Une écrasante majorité de cadres de la classe supérieur est tentée par l’exil, les classes moyennes et les jeunes parents désertent les grandes villes européennes et les plus pauvres sont pris à la gorge. Le logement « abordable » est devenu un enjeu de société majeur dans l’Europe entière.

Le défi est européen, toutes les métropoles du continent font face à la pénurie de “logements abordables”. Les classes moyennes et modestes sont écartelées entre leur domicile et leur lieu de travail faute de trouver une place qui ne grèverait pas considérablement leur budget. Faute de place, les loyers flambent jusque dans des villes épargnées jusqu’ici par le phénomène comme Stockholm ou Berlin. La pénurie de logements abordables rend l’accession à la propriété de plus en plus difficile pour les classes moyennes. Fatalement, le taux de propriétaires décroît partout.
La crise de 2008 a échaudé les organismes de prêt et un prudent retrait de l’investissement public, voir la vente du parc social pour renflouer les caisses. Les effets délétères de ses mesures seront difficile à inverser. La production de logements sociaux est restée stable en France mais a décru partout ailleurs.
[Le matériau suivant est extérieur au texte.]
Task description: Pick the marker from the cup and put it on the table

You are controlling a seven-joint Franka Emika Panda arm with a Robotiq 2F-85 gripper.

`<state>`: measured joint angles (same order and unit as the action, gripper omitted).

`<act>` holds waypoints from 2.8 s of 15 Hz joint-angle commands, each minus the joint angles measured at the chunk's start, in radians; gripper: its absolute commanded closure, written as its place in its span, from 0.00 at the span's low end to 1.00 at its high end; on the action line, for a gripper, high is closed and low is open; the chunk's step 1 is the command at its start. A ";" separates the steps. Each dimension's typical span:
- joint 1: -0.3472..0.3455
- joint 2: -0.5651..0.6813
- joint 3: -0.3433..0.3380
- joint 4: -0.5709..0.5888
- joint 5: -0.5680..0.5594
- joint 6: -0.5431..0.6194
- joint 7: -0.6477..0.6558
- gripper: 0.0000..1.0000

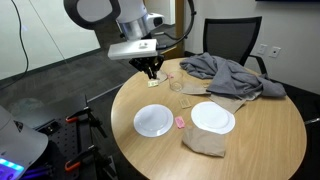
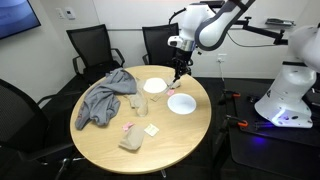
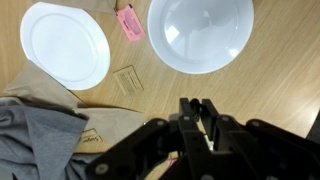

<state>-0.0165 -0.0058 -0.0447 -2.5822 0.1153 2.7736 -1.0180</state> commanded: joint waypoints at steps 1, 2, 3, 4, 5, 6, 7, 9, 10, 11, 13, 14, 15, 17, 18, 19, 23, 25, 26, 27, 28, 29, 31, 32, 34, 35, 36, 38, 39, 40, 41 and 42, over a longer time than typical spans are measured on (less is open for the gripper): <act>0.003 0.056 0.019 -0.004 0.043 0.068 0.022 0.96; 0.001 0.068 0.028 -0.003 0.042 0.071 0.040 0.96; 0.002 0.079 0.035 -0.003 0.030 0.080 0.071 0.96; 0.002 0.085 0.041 -0.008 0.016 0.093 0.104 0.96; 0.005 0.089 0.046 -0.014 -0.007 0.112 0.153 0.96; 0.012 0.094 0.043 -0.021 -0.048 0.139 0.234 0.96; 0.021 0.094 0.036 -0.027 -0.102 0.166 0.329 0.96; 0.078 0.096 -0.035 -0.034 -0.218 0.206 0.488 0.96; 0.105 0.092 -0.077 -0.031 -0.290 0.199 0.570 0.96; 0.149 0.093 -0.140 -0.024 -0.370 0.201 0.656 0.96; 0.227 0.094 -0.242 0.005 -0.521 0.156 0.827 0.96; 0.259 0.094 -0.275 0.016 -0.587 0.143 0.912 0.96; 0.280 0.096 -0.286 0.019 -0.647 0.135 0.992 0.96; 0.319 0.090 -0.294 0.021 -0.765 0.119 1.152 0.96; 0.333 0.085 -0.285 0.019 -0.803 0.107 1.215 0.96; 0.351 0.083 -0.279 0.021 -0.843 0.093 1.278 0.96; 0.423 0.080 -0.258 0.034 -0.952 -0.003 1.470 0.96; 0.412 0.103 -0.257 0.030 -0.923 0.036 1.434 0.84; 0.424 0.103 -0.250 0.031 -0.923 0.020 1.449 0.84; 0.432 0.103 -0.248 0.031 -0.923 0.013 1.457 0.84; 0.435 0.103 -0.247 0.031 -0.923 0.010 1.457 0.84; 0.435 0.103 -0.248 0.031 -0.923 0.009 1.457 0.84; 0.434 0.103 -0.248 0.031 -0.923 0.008 1.457 0.96; 0.443 0.104 -0.253 0.044 -0.954 -0.014 1.520 0.96; 0.457 0.107 -0.254 0.053 -0.981 -0.030 1.615 0.96; 0.465 0.106 -0.252 0.055 -1.004 -0.040 1.672 0.96; 0.474 0.105 -0.251 0.056 -1.035 -0.052 1.743 0.96; 0.494 0.106 -0.245 0.057 -1.088 -0.079 1.865 0.96; 0.502 0.110 -0.242 0.056 -1.102 -0.088 1.916 0.96; 0.513 0.114 -0.239 0.056 -1.120 -0.105 1.974 0.96; 0.521 0.123 -0.236 0.054 -1.124 -0.102 2.017 0.96; 0.529 0.134 -0.233 0.053 -1.131 -0.095 2.062 0.96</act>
<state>0.4855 0.1050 -0.2866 -2.5401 -0.9817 2.7042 0.9150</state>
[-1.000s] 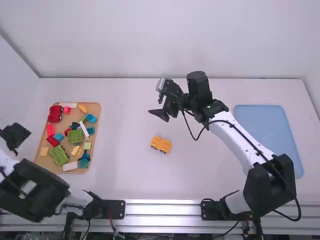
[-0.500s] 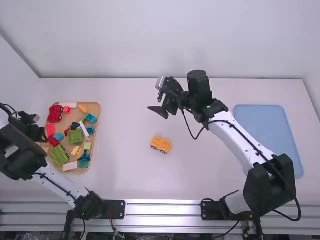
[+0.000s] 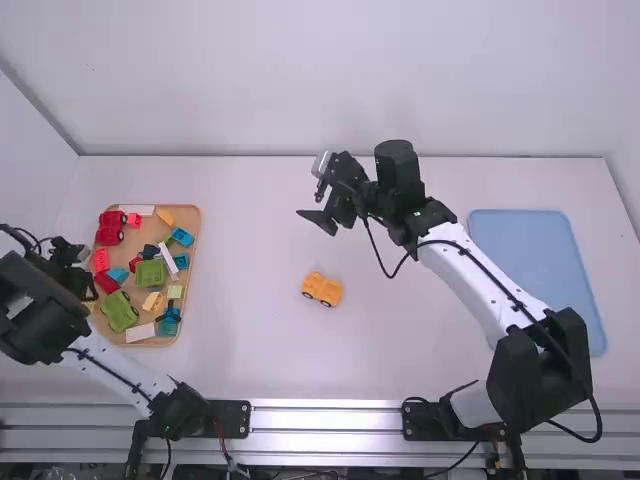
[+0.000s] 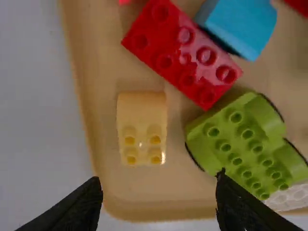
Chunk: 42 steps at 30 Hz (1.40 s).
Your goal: Assemble lego blocks to make yellow taxi
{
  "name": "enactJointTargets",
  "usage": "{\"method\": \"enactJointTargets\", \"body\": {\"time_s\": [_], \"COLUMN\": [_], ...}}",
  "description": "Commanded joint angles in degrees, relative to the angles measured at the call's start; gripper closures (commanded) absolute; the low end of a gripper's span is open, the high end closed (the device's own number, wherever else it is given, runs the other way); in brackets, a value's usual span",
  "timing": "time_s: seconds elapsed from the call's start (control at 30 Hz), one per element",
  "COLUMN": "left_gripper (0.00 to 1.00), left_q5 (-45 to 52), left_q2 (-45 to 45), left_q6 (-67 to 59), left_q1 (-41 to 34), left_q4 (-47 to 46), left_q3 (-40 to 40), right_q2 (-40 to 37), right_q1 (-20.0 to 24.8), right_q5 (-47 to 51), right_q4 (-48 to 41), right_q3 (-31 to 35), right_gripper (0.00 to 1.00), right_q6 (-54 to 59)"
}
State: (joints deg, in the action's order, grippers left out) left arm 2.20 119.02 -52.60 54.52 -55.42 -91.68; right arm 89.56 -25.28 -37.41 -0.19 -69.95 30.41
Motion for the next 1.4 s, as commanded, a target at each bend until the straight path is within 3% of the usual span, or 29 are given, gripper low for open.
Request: {"method": "enactJointTargets", "body": {"time_s": [0.0,0.37,0.5,0.77,1.37], "left_gripper": [0.36,0.37,0.33,0.45,0.45], "left_q5": [0.81,-2.69,-2.64,0.09,-0.09], "left_q2": [-0.26,-0.2,-0.2,-0.2,0.04], "left_q6": [0.66,0.83,0.59,-0.35,1.79], "left_q1": [-0.13,0.28,0.07,0.22,1.09], "left_q4": [1.66,2.89,5.73,10.21,13.97], "left_q3": [1.22,3.39,5.05,8.11,10.78], "right_q2": [-0.17,-0.17,-0.17,-0.17,-0.17], "right_q1": [0.26,0.61,1.31,1.22,2.58], "right_q5": [-0.2,-0.09,-0.22,-0.2,-0.22], "right_q4": [-0.17,-0.33,-0.48,-0.63,-0.61], "right_q3": [-1.38,-1.38,-1.38,-1.38,-1.38], "right_gripper": [0.01,0.01,0.01,0.01,0.01], "right_q6": [-0.2,-0.2,-0.2,-0.17,-0.2]}}
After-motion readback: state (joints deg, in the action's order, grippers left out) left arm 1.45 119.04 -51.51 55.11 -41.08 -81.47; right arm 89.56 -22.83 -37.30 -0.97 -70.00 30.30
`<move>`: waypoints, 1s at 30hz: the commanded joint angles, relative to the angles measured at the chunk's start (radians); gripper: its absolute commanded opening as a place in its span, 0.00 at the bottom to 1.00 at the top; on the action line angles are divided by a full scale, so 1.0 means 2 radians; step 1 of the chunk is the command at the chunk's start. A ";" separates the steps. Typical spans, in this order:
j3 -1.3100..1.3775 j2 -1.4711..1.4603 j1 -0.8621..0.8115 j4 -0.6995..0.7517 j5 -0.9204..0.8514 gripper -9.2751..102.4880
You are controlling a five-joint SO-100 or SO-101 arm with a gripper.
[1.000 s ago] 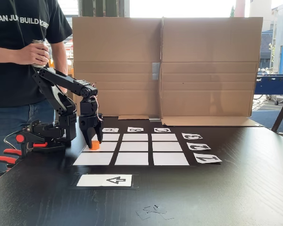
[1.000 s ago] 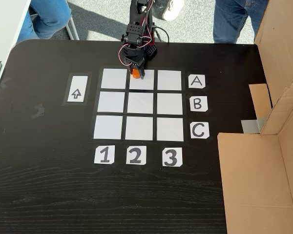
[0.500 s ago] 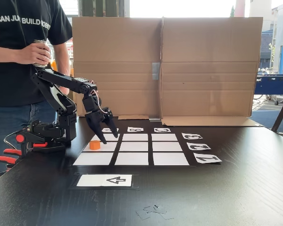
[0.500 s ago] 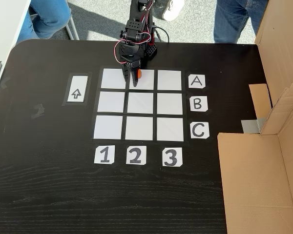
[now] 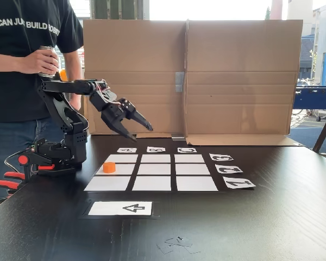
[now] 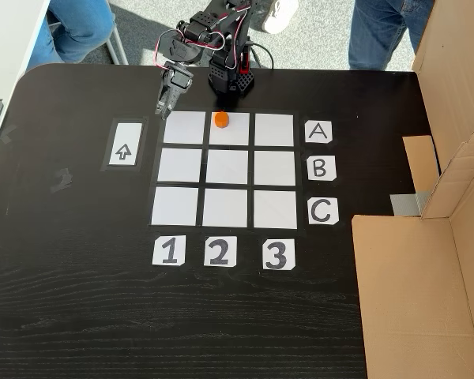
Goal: Pick up the round, orange token and place it in the grid on square A2.
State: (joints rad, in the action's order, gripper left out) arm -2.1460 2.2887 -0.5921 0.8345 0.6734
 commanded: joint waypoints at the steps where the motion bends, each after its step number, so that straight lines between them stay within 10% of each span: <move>1: 0.044 0.021 -0.054 -0.029 0.035 0.29; 18: 0.149 0.044 -0.430 -0.064 0.298 0.25; 21: 0.128 0.060 -0.466 -0.074 0.315 0.09; 30: -0.086 0.198 -0.492 -0.153 0.341 0.09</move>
State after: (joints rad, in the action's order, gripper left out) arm -2.1767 2.5878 -1.5754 0.5768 1.3468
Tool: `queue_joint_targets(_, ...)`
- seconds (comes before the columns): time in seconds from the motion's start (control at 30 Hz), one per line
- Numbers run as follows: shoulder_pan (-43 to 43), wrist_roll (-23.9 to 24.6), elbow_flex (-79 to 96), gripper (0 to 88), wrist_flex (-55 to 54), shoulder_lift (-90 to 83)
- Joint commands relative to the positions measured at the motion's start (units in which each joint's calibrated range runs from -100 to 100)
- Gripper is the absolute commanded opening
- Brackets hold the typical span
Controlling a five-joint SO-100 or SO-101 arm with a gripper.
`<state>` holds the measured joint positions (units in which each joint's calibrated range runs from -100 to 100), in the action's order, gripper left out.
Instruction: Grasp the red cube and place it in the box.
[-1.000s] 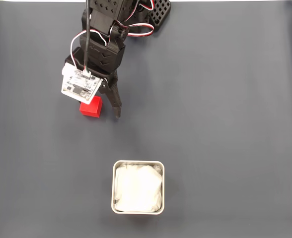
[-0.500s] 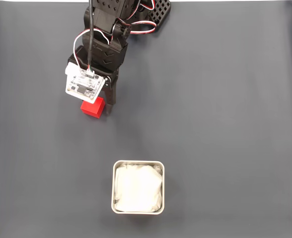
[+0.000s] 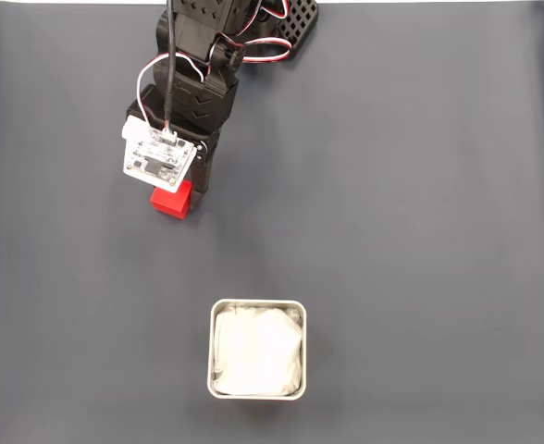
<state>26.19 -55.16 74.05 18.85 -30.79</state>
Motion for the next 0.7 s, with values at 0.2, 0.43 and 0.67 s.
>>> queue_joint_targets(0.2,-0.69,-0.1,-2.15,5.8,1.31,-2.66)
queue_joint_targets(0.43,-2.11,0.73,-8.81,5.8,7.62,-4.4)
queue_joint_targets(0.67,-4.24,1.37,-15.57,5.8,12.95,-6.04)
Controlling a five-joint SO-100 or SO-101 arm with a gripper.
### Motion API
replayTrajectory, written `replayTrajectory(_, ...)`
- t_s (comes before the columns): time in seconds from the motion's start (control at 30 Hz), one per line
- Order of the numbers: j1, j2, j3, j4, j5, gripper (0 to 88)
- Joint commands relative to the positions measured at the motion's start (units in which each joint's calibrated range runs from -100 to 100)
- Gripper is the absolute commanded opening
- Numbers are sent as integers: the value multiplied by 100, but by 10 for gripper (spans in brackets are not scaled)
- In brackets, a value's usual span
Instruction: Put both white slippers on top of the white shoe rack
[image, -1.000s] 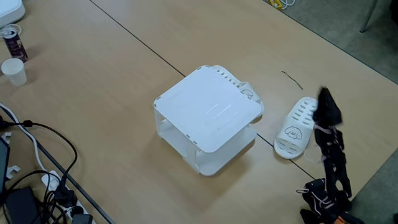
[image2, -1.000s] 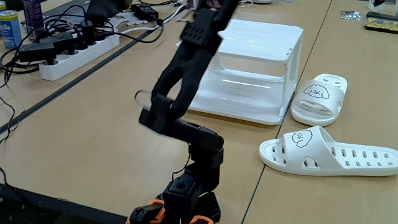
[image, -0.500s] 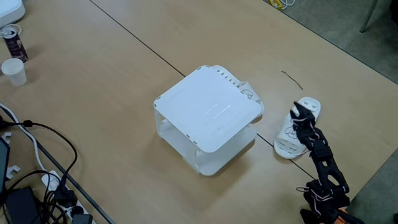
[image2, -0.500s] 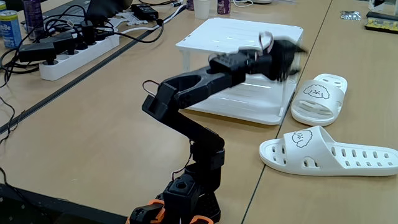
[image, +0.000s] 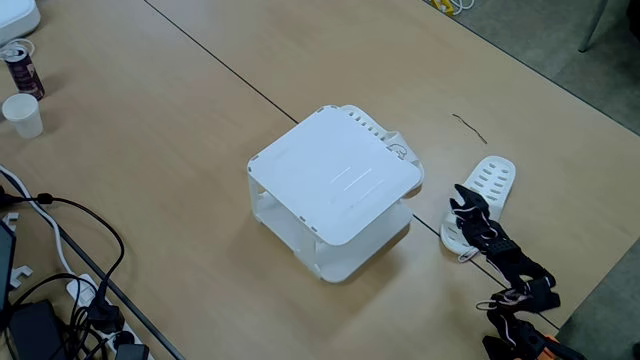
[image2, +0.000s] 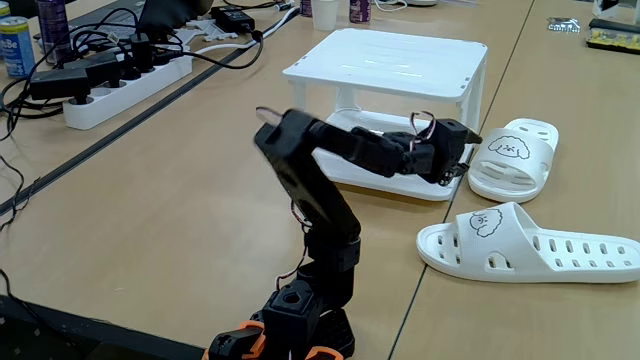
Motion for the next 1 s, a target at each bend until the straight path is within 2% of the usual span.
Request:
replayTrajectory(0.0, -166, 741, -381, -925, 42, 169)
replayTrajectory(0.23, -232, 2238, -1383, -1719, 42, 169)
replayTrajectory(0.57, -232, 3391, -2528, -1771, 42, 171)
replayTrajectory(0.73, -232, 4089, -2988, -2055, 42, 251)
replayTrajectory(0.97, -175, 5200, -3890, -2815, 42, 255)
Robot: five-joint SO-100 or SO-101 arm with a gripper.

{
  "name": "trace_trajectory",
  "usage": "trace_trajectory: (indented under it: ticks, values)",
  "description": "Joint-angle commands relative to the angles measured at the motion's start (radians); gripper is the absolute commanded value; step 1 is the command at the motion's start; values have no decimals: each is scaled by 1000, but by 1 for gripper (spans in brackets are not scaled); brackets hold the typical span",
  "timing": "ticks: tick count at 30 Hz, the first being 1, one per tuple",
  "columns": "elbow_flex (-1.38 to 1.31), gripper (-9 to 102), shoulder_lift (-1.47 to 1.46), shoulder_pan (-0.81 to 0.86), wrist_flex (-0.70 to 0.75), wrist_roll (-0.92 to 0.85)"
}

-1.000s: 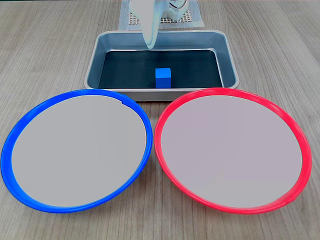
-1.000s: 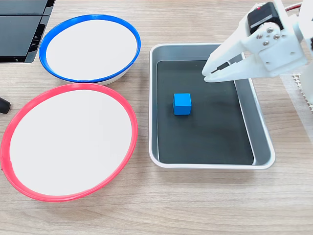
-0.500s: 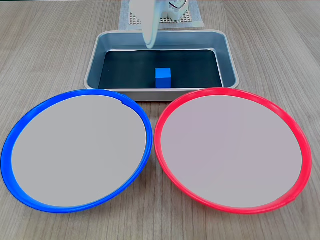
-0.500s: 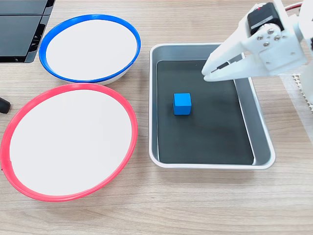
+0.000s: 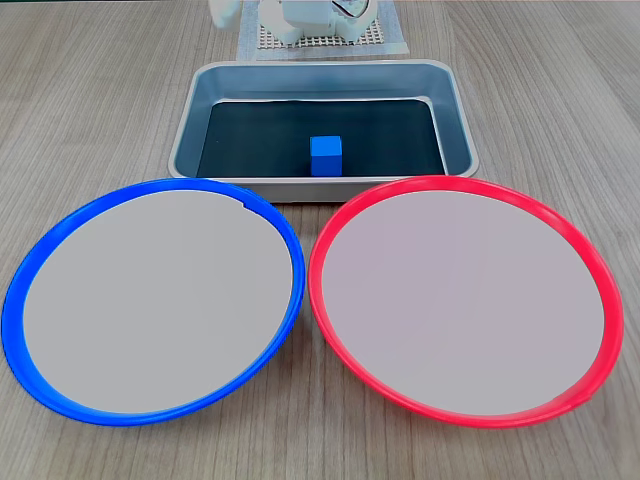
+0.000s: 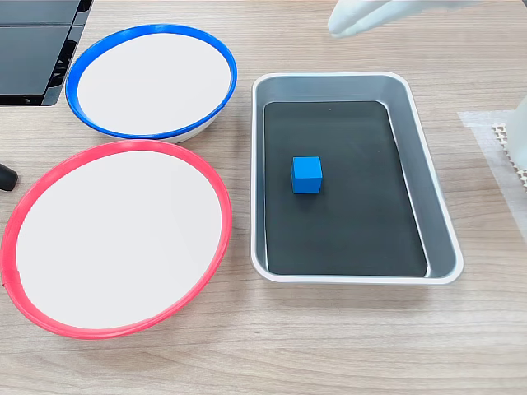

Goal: Move a blue block from tray to blue dish

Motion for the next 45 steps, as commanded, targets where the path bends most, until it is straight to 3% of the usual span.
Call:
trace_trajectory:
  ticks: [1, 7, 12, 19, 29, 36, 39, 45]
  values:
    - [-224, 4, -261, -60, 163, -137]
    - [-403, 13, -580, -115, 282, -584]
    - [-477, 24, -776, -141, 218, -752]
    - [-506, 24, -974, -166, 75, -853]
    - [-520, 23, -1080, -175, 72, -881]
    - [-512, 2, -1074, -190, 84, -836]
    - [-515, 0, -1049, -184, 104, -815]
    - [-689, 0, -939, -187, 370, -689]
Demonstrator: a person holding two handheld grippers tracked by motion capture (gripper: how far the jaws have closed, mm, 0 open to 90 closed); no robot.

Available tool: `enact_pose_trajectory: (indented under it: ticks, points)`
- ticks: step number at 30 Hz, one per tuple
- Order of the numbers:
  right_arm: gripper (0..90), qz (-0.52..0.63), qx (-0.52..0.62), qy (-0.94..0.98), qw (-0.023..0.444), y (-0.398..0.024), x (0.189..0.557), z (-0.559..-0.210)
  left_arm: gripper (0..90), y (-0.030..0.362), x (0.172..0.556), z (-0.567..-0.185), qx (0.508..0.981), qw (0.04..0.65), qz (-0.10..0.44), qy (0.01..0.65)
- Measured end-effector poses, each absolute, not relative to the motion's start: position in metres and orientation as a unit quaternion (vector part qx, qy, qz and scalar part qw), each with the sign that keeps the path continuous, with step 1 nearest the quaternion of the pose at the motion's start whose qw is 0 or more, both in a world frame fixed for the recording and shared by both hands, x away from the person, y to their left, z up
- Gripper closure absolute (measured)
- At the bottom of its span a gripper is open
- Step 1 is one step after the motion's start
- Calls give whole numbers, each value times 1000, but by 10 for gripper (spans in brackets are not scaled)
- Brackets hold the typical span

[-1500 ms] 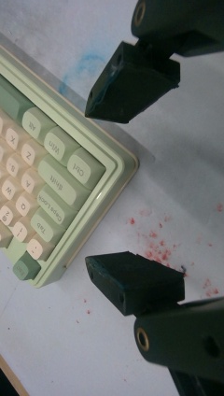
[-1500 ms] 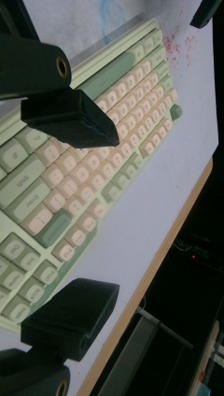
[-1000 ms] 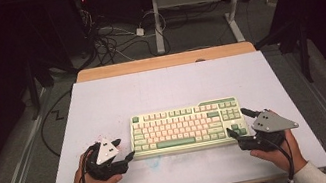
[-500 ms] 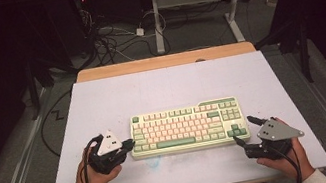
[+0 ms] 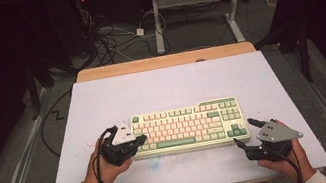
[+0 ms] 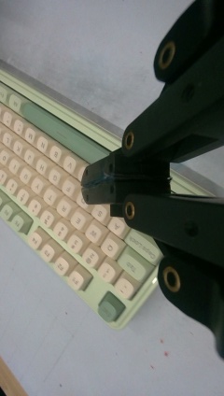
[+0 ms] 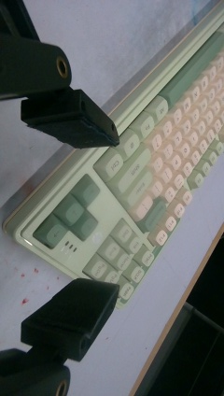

Si les Britanniques ou les Allemands ont lancé d’ambitieux plans de soutien à la construction et à la rénovation et stimulé l’accession à la propriété par des mesures fiscales radicales, le gouvernement français vient, avec la loi ELAN pour l’évolution du logement, de l’aménagement et du numérique et ses lois de finances, de taxer les bailleurs sociaux à hauteur de 1,5 milliard d’euros, les forçant à vendre du patrimoine pour subvenir aux dépenses ! Dans un récent rapport, la Commission européenne appelle à son tour à renforcer les investissements dans les infrastructures sociales en Europe, invitant les Etats membres à doubler la mise actuelle et préconisant près de 60 milliards d’euros d’investissement par an pendant cinq ans. L’urgence est de mise : la fondation européenne pour l’amélioration des conditions de vie et de travail évalue en effet les « coûts sociaux du mal-logement » (maladie, isolement social, déficit d’éducation, etc.) à 194 milliards d’euros par an.